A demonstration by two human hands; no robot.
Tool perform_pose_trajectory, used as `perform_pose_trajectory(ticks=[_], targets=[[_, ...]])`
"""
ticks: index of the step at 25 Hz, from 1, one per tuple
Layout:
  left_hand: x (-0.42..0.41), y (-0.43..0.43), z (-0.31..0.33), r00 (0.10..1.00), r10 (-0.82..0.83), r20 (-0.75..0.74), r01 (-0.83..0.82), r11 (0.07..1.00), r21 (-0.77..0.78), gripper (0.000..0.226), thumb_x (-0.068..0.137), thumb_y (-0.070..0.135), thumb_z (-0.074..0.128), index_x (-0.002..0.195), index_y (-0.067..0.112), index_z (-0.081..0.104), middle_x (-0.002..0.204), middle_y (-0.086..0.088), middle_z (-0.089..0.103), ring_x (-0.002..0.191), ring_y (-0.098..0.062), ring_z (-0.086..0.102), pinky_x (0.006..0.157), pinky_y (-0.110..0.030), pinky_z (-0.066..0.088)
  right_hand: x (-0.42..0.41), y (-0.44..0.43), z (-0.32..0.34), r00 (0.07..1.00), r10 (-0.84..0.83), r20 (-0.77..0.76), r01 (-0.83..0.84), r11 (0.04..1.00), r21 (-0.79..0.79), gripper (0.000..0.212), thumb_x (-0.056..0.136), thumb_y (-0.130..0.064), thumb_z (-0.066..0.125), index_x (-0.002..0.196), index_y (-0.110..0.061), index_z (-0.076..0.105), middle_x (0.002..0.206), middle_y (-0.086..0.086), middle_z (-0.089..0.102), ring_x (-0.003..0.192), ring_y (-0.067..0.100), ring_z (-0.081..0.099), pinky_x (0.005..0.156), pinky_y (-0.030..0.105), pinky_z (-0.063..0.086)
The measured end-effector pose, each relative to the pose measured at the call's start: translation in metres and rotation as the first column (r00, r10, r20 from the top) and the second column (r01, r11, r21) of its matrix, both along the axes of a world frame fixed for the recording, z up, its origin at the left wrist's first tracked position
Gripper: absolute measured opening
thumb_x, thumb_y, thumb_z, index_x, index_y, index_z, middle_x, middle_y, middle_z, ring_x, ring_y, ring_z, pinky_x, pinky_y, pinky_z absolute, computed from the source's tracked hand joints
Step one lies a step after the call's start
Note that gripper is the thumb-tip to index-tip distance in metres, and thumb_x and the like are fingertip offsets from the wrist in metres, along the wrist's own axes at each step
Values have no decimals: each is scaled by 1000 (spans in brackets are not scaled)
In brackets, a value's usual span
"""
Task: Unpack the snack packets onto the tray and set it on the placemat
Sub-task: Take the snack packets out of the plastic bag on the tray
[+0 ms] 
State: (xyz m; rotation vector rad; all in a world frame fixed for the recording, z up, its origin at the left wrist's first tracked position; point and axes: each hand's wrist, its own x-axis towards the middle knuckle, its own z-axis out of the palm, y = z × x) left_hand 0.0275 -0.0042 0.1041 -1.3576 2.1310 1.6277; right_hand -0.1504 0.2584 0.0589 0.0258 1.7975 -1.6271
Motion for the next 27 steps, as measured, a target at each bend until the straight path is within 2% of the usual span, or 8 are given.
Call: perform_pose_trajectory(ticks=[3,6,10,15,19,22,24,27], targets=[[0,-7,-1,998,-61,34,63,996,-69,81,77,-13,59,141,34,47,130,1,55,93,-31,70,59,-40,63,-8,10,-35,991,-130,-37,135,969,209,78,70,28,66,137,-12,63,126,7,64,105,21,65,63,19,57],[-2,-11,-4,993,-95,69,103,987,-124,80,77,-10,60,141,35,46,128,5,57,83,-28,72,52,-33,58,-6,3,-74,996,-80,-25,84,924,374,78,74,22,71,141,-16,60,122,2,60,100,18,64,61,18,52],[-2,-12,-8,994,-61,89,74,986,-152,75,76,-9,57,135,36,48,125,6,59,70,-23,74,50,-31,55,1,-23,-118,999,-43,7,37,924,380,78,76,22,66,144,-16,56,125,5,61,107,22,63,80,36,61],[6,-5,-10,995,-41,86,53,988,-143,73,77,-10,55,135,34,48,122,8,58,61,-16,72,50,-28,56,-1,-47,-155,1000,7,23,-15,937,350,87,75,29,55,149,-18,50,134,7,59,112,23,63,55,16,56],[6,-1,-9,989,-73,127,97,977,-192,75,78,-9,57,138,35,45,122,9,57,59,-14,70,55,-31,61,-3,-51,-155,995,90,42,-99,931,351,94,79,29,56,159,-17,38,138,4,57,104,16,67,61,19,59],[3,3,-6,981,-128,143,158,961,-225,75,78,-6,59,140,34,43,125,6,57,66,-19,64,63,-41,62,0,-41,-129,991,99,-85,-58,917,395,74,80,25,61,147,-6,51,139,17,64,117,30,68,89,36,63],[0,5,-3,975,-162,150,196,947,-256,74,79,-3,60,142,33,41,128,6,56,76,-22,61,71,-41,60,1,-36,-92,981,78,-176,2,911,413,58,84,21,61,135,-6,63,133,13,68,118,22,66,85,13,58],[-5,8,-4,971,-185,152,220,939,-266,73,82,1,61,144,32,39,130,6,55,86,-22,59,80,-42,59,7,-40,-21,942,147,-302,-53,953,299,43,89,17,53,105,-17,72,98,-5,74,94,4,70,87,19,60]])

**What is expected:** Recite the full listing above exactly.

**Response below:**
A demonstration by two human hands; no robot.
Tool perform_pose_trajectory, used as `perform_pose_trajectory(ticks=[_], targets=[[_, ...]])`
"""
ticks: index of the step at 25 Hz, from 1, one per tuple
Layout:
  left_hand: x (-0.42..0.41), y (-0.43..0.43), z (-0.31..0.33), r00 (0.10..1.00), r10 (-0.82..0.83), r20 (-0.75..0.74), r01 (-0.83..0.82), r11 (0.07..1.00), r21 (-0.77..0.78), gripper (0.000..0.226), thumb_x (-0.068..0.137), thumb_y (-0.070..0.135), thumb_z (-0.074..0.128), index_x (-0.002..0.195), index_y (-0.067..0.112), index_z (-0.081..0.104), middle_x (-0.002..0.204), middle_y (-0.086..0.088), middle_z (-0.089..0.103), ring_x (-0.002..0.191), ring_y (-0.098..0.062), ring_z (-0.086..0.102), pinky_x (0.006..0.157), pinky_y (-0.110..0.030), pinky_z (-0.066..0.088)
  right_hand: x (-0.42..0.41), y (-0.44..0.43), z (-0.32..0.34), r00 (0.07..1.00), r10 (-0.84..0.83), r20 (-0.77..0.76), r01 (-0.83..0.84), r11 (0.04..1.00), r21 (-0.79..0.79), gripper (0.000..0.212), thumb_x (-0.056..0.136), thumb_y (-0.130..0.064), thumb_z (-0.066..0.125), index_x (-0.002..0.196), index_y (-0.110..0.061), index_z (-0.076..0.105), middle_x (0.002..0.206), middle_y (-0.086..0.086), middle_z (-0.089..0.102), ring_x (-0.003..0.192), ring_y (-0.067..0.100), ring_z (-0.081..0.099), pinky_x (0.005..0.156), pinky_y (-0.030..0.105), pinky_z (-0.063..0.086)
The measured end-effector pose, each relative to the pose measured at the call's start: translation in metres and rotation as the first column (r00, r10, r20 from the top) and the second column (r01, r11, r21) of its matrix, both along the axes of a world frame fixed for the recording, z up, its origin at the left wrist's first tracked position
Gripper: absolute measured opening
thumb_x, thumb_y, thumb_z, index_x, index_y, index_z, middle_x, middle_y, middle_z, ring_x, ring_y, ring_z, pinky_x, pinky_y, pinky_z absolute, computed from the source's tracked hand joints
Step one lies a step after the call's start
Note that gripper is the thumb-tip to index-tip distance in metres, and thumb_x and the like are fingertip offsets from the wrist in metres, along the wrist's own axes at each step
Values have no decimals: each is scaled by 1000 (spans in brackets are not scaled)
In brackets, a value's usual span
"""
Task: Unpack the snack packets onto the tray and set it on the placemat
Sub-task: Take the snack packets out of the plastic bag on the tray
[+0 ms] 
State: (xyz m; rotation vector rad; all in a world frame fixed for the recording, z up, its origin at the left wrist's first tracked position; point and axes: each hand's wrist, its own x-axis towards the middle knuckle, its own z-axis out of the palm, y = z × x) left_hand 0.0275 -0.0042 0.1041 -1.3576 2.1310 1.6277; right_hand -0.1504 0.2584 0.0589 0.0258 1.7975 -1.6271
Motion for the next 27 steps, as measured, a target at each bend until the straight path is within 2% of the usual span, or 8 are given.
Call: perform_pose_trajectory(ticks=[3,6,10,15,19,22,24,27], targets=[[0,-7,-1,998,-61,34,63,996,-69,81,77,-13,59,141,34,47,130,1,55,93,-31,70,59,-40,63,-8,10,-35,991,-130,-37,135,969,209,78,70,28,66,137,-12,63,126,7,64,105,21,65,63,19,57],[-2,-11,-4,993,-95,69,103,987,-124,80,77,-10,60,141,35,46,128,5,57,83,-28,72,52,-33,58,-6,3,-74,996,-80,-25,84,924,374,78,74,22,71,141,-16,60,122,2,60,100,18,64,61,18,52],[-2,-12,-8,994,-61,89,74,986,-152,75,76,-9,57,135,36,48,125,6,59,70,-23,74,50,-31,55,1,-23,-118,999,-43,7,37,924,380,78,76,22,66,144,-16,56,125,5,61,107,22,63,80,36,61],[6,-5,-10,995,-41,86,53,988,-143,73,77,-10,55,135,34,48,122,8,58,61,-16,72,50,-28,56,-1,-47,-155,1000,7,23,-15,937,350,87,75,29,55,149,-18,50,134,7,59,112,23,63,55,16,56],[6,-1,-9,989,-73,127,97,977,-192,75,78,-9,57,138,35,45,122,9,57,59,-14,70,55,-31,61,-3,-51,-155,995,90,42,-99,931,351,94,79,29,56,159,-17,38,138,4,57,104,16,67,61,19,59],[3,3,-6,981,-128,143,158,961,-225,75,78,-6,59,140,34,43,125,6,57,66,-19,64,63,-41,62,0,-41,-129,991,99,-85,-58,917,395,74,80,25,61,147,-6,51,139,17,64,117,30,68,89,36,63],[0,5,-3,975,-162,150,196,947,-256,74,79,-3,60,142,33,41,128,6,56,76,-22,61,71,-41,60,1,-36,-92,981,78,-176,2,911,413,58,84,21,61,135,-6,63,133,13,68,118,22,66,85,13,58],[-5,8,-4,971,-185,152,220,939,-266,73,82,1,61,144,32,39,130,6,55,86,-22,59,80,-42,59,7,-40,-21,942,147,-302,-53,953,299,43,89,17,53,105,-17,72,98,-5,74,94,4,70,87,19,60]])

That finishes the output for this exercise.